ProActive can provide fault-tolerance capabilities through two differents protocols: a Communication-Induced Checkpointing protocol (CIC) or a pessimistic message logging protocol (PML). Making a ProActive application fault-tolerant is fully transparent; active objects are turned fault-tolerant using Java properties that can be set in the deployment descriptor (see Chapter 19, XML Deployment Descriptors). The programmer can select at deployment time the most adapted protocol regarding the application and the execution environment.
Persistence of active objects is obtained through standard Java serialization; a checkpoint thus consists in an object containing a serialized copy of an active object and few informations related to the protocol. As a consequence, a fault-tolerant active object must be serializable.

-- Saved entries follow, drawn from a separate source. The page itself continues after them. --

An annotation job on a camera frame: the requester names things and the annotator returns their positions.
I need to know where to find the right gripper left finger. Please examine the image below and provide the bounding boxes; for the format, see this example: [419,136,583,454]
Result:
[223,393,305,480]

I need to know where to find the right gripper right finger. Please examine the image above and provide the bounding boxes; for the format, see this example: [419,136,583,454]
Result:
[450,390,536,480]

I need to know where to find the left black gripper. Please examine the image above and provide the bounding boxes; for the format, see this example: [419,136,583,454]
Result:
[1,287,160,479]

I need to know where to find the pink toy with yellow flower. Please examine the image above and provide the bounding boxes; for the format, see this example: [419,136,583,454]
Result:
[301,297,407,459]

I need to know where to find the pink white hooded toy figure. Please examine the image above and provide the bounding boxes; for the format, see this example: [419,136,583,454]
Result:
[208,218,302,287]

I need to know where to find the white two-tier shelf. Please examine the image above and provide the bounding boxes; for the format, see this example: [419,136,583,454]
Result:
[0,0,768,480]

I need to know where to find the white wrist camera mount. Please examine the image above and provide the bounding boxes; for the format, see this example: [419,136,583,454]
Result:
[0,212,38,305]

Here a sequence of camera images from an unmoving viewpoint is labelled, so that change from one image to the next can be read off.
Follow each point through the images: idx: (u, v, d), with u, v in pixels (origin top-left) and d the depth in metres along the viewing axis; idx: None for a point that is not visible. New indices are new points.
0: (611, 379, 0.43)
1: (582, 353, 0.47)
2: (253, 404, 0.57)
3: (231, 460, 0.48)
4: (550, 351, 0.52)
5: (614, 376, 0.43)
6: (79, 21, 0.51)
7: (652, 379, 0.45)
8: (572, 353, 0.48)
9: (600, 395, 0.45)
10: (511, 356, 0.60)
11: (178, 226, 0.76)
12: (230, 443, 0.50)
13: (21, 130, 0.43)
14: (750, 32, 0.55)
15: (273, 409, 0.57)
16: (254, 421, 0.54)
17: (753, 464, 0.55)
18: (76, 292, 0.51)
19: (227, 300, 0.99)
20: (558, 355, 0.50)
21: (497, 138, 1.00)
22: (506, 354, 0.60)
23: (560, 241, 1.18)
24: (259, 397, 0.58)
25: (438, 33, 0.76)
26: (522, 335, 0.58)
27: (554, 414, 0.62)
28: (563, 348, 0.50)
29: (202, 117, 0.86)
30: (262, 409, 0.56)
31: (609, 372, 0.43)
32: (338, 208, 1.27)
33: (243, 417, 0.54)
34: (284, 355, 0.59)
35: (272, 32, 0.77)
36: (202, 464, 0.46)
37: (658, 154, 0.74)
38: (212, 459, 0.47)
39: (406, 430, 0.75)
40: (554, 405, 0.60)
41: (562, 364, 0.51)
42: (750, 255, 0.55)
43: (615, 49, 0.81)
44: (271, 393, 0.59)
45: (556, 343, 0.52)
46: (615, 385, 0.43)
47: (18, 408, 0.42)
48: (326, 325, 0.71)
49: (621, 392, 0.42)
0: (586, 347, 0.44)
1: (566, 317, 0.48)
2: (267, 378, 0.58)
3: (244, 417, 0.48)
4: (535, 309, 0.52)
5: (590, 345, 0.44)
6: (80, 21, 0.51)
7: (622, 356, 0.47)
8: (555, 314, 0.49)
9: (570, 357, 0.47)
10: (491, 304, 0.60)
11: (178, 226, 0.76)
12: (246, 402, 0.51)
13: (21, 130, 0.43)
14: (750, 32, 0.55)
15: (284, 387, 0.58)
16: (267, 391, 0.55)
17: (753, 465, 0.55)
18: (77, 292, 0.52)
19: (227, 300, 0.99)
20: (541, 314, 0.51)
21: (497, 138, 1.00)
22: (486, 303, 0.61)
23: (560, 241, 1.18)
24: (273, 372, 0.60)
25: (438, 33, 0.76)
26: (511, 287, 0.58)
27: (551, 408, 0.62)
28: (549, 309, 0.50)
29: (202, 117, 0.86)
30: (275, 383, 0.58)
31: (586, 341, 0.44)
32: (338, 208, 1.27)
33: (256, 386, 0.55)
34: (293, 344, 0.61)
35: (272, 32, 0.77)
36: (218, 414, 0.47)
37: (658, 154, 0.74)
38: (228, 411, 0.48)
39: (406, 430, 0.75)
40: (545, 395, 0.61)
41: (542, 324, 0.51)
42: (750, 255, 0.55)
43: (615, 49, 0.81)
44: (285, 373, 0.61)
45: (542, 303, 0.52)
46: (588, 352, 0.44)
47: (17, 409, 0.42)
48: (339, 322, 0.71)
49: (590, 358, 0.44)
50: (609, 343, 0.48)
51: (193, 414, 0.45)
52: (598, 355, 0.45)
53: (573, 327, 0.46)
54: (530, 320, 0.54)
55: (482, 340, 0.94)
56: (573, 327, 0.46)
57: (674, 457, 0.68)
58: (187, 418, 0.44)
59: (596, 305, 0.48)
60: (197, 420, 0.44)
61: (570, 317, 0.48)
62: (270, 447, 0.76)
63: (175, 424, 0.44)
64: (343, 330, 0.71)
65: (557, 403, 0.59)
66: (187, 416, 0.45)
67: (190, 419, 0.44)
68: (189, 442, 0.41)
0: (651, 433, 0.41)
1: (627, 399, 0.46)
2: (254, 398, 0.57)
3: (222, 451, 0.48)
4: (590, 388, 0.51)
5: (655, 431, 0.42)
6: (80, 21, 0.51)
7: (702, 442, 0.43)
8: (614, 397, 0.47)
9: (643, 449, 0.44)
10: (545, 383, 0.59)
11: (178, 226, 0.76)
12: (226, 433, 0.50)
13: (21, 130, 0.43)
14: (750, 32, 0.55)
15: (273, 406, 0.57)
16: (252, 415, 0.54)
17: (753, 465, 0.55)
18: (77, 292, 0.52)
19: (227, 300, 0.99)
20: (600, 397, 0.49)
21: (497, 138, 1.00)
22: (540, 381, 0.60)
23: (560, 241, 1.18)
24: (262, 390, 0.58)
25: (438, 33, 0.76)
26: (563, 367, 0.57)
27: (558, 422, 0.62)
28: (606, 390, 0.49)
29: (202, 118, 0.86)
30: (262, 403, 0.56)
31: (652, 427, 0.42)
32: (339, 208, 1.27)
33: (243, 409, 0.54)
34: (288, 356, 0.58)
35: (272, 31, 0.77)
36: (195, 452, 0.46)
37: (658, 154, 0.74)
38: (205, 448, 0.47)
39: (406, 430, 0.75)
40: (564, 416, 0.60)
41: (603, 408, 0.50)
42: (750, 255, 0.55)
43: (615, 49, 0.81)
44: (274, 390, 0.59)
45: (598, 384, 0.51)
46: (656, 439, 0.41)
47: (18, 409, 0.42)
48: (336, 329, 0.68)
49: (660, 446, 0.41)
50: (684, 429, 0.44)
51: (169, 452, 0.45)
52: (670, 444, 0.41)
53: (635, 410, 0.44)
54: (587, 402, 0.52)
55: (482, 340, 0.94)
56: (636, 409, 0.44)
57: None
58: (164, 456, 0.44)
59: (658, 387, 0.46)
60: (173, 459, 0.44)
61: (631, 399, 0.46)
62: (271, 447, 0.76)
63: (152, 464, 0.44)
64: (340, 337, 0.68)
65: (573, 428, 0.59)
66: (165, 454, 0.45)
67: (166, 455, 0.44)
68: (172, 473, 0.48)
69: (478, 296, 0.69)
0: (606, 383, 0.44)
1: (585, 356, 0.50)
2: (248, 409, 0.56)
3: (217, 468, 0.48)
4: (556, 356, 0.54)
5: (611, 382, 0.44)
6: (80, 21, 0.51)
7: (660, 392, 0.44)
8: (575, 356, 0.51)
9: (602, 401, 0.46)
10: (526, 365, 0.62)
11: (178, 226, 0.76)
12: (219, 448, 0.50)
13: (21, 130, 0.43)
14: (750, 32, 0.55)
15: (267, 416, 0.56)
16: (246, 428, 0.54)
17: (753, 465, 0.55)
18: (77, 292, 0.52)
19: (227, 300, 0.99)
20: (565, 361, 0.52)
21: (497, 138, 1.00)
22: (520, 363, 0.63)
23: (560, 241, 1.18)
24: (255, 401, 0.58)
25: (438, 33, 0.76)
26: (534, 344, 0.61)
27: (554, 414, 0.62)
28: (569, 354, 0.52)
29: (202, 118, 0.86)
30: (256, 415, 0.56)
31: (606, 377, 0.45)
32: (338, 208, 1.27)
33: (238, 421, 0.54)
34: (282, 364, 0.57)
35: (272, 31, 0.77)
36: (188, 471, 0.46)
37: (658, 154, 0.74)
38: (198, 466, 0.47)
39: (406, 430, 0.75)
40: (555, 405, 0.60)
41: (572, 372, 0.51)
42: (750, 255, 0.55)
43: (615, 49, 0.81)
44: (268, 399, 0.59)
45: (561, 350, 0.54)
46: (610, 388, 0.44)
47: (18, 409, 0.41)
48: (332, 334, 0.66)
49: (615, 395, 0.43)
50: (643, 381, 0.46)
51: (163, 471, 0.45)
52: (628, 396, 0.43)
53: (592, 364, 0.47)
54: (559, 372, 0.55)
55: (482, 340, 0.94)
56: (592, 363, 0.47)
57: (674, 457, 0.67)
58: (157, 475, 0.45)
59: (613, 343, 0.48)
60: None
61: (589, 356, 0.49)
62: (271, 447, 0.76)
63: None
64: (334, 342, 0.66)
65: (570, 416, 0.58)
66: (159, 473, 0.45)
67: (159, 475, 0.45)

Each active object in a CIC fault-tolerant application have to checkpoint at least every TTC (Time To Checkpoint) seconds. When all the active objects have taken a checkpoint, a global state is formed. If a failure occurs, the entire application must restarts from such a global state. The TTC value depends mainly on the assessed frequency of failures. A little TTC value leads to very frequent global state creation and thus to a little rollback in the execution in case of failure. But a little TTC value leads also to a bigger overhead between a non-fault-tolerant and a fault-tolerant execution. The TTC value can be set by the programmer in the deployment descriptor.
The failure-free overhead induced by the CIC protocol is usually low, and this overhead is quasi-independent from the message communication rate. The counterpart is that the recovery time could be long since all the application must restart after the failure of one or more active object.
Each active object in a PML fault-tolerant application have to checkpoint at least every TTC seconds and all the messages delivered to an active object are logged on a stable storage. There is no need for global synchronization as with CIC protocol, each checkpoint is independent: if a failure occurs, only the faulty process have to recover from its latest checkpoint. As for CIC protocol, the TTC value impact the global failure-free overhead, but the overhead is more linked to the communication rate of the application.
Regarding the CIC protocol, the PML protocol induces a higher overhead on failure-free execution, but the recovery time is lower as a single failure does not involve all the system.
To be able to recover a failed active object, the fault-tolerance system must have access to a resource server. A resource server is able to return a free node that can host the recovered active object.
A resource server is implemented in ProActive in
                        ft.servers.resource.ResourceServer. This server can
                        store free nodes by two differents way:
               
at deployment time: the user can specify in the deployment descriptor a resource virtual node. Each node mapped on this virtual node will automaticaly register itself as free node at the specified resource server.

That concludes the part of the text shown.